Kipniss began playing cello in elementary school; at MIT, he has relished the challenge of playing in an orchestra. “Coming to MIT, I was glad to see the presence of the arts on campus,” he says.
He noted that while performing in a symphony, “Every musician in a section has to blend their sound to contribute to the overall piece, but you also have to listen for people in other parts of the orchestra, to anticipate what’s going to happen. You have to have an intuition about it.”

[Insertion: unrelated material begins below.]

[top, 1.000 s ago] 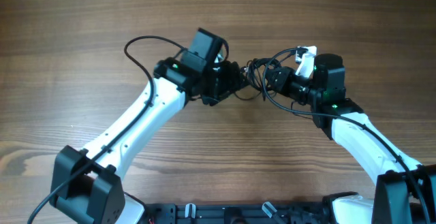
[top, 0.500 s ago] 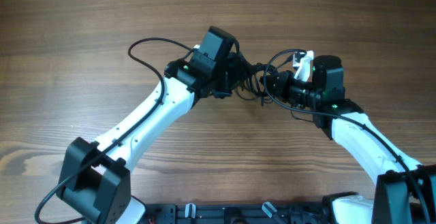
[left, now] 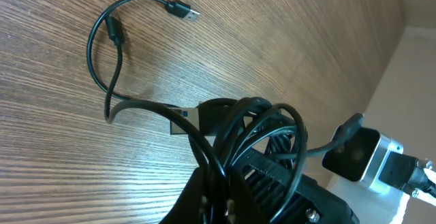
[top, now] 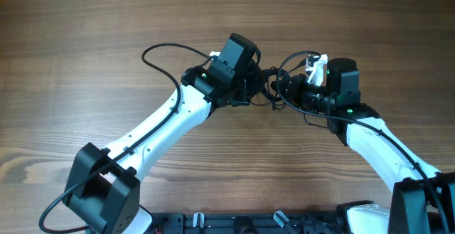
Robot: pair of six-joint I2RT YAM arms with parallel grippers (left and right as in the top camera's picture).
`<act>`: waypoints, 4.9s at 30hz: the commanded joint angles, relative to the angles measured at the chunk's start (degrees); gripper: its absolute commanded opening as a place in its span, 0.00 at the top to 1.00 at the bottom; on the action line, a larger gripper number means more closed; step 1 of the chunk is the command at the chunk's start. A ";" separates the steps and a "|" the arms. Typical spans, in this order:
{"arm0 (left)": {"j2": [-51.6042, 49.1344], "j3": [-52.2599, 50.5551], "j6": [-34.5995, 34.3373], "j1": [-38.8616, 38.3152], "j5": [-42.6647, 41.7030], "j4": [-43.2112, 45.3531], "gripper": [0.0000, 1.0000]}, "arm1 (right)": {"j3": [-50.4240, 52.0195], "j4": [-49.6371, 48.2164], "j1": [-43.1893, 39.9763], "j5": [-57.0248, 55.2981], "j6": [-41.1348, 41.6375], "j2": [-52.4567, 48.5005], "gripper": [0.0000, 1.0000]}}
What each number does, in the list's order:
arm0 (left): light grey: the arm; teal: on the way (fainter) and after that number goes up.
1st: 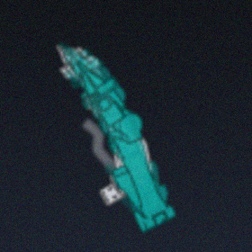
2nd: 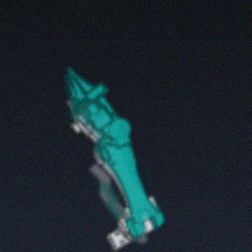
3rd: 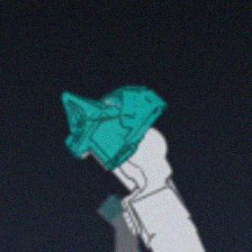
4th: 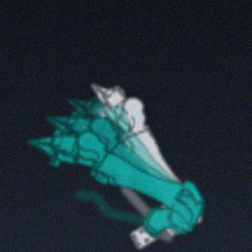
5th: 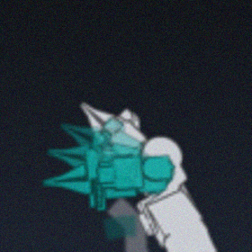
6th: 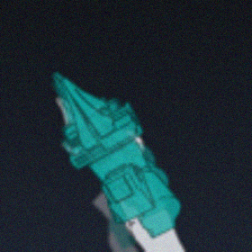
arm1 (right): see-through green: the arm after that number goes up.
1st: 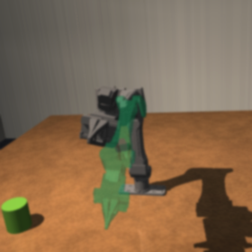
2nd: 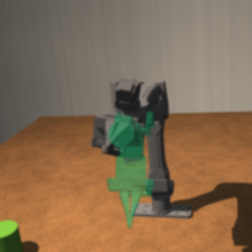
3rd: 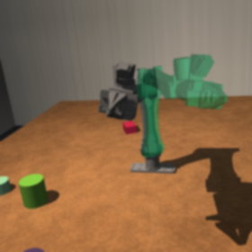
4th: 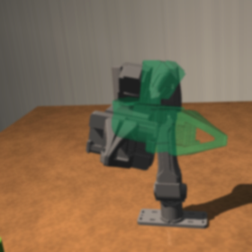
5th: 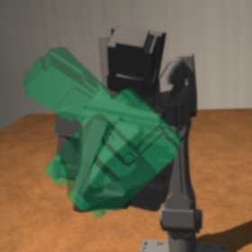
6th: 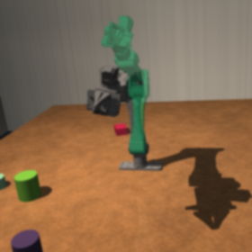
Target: Untangle cables
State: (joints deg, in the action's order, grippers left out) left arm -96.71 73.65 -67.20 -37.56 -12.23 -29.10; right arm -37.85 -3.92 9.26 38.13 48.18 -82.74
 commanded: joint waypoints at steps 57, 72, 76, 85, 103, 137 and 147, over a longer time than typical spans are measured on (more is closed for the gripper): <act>-0.92 0.17 6.51 10.88 -16.46 9.53 0.96 | 0.04 15.87 7.06 -8.70 -0.09 1.53 0.53; -0.92 0.17 8.52 11.15 -12.28 8.50 0.96 | 0.04 13.16 7.82 2.60 -14.80 1.53 0.96; -0.92 0.17 16.09 10.73 -6.47 5.29 0.96 | 0.02 11.08 7.21 12.02 -18.25 2.40 0.96; -0.92 0.17 30.32 7.58 -2.21 2.49 0.96 | -0.24 4.66 2.93 15.08 -14.01 10.14 0.96; -0.92 0.17 35.32 4.66 6.56 0.15 0.96 | -0.24 3.19 -0.83 5.46 -5.99 11.69 0.96; -0.92 0.17 41.97 1.03 -14.10 1.60 0.96 | -0.24 1.66 -1.07 2.56 -5.90 -0.61 0.59; -0.92 0.17 24.83 13.51 -14.12 -0.37 0.96 | -0.24 1.55 -8.61 14.73 -6.93 2.32 0.36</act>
State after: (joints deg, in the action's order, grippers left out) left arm -98.06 73.60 -32.12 -29.19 -25.63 -28.80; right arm -37.93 -2.76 4.56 49.98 42.19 -81.84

One of Kipniss’ favorite pieces is a ballet score by Igor Stravinsky called “The Rite of Spring,” which MITSO performed last year. “It’s a crazy piece,” he says. “Parts of the score get incredibly chaotic, with instruments playing distinct rhythms against each other and clashing keys to create dissonance.”
It is the complexity of the piece that Kipniss loves. “It also represents what I love about people here — many have these talents outside of science and engineering,” he says. “The caliber of musicians that you find here is just really incredible.”
As the house chair of Simmons, Kipniss learned to manage a different sort of orchestra: the cacophony of voices at meetings for the dorm, which houses nearly 350 undergraduates. “By having an active dorm government, we’ve been able to do some really fun and cool things,” Kipniss says. “Simmons is turning into an ever more vibrant community where everyone has diverse interests.”
After he graduates in June, Kipniss looks forward to graduate school and further research on stem cells and tissue engineering. “I’m really interested in embracing complexity in engineering,” Kipniss says. “Instead of reducing the problem, let’s examine biological complexity, learn from it, and see how we can build with it to eventually solve problems related to medicine.”